In all rich democracies, locals grumble that immigrants drain the welfare state. “If I go to the doctor, I have to pay for it. Foreigners come and they get childbirth and operations all paid for. They should be made to pay, too. If they can’t, send them packing,” says Joan Smith, a 73-year-old in Tilbury. Again, this is not an accurate picture. Migrants pay taxes.

Another fear, that migrants will steal jobs from locals, is as widespread as it seems logical. “Migrants in construction are much better workers than the English, who show up late and leave early,” says Danny Proctor, who manages building projects in Tilbury. “Foreigners aren’t lazy like that. I have a lot of plasterers from Lithuania and Poland. For 20 years they’ve been the best workers.” An English plasterer listening to Mr Proctor might despair. But the supply of jobs is not fixed.

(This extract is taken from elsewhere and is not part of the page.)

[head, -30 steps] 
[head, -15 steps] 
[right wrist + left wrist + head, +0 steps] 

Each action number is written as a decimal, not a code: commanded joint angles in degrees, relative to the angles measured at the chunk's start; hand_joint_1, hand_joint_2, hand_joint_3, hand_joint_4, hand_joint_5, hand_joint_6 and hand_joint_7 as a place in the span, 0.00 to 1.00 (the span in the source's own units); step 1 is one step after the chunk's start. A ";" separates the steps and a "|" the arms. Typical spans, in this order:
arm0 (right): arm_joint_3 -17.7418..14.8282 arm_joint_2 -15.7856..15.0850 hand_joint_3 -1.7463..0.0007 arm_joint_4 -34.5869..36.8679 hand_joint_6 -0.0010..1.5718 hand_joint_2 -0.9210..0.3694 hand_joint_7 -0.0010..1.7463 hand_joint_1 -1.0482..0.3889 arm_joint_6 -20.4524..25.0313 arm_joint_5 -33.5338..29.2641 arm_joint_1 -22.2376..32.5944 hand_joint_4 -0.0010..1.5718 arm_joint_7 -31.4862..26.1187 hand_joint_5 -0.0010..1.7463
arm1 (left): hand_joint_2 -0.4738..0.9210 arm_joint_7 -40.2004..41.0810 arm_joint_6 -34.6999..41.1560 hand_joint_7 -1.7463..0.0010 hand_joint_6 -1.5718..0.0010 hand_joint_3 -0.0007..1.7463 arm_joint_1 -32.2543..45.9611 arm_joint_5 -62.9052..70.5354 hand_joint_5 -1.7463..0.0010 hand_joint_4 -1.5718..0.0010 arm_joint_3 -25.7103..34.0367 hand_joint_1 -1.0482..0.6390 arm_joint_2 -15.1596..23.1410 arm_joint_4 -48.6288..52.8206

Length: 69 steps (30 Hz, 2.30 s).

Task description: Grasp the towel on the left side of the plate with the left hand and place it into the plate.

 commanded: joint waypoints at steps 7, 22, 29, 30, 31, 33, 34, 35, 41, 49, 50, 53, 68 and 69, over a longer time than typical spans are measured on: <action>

The notion that Australia is overcrowded seems absurd. The empty plains of North Dakota are three times more densely populated. But migration in the rich world is highly concentrated. Newcomers head for the most dynamic cities, where everyone else wants to live, too. Congestion and high house prices are big problems in places like Sydney and London, but they can be eased by better policies. Restrictive zoning rules do more to inflate house prices than immigration does.

Some opponents of immigration fret that it will increase inequality. Some think it unjust that people from poor places might come to rich ones to work as servants. But if the migrants thought that, they would not come. Workers from a poor country who start at the bottom in a rich one will, statistically, make their new home more unequal. But their moving will reduce global inequality.

But step back and a more hopeful picture emerges. America’s population has risen 60-fold since 1800. It has absorbed migrants from Tsarist Russia, Hitler’s Germany, Ho Chi Minh’s Vietnam and nearly every other dictatorship of the past 200 years, without losing its democratic soul. On the contrary, migrants head to America because they prefer its institutions to the ones back home.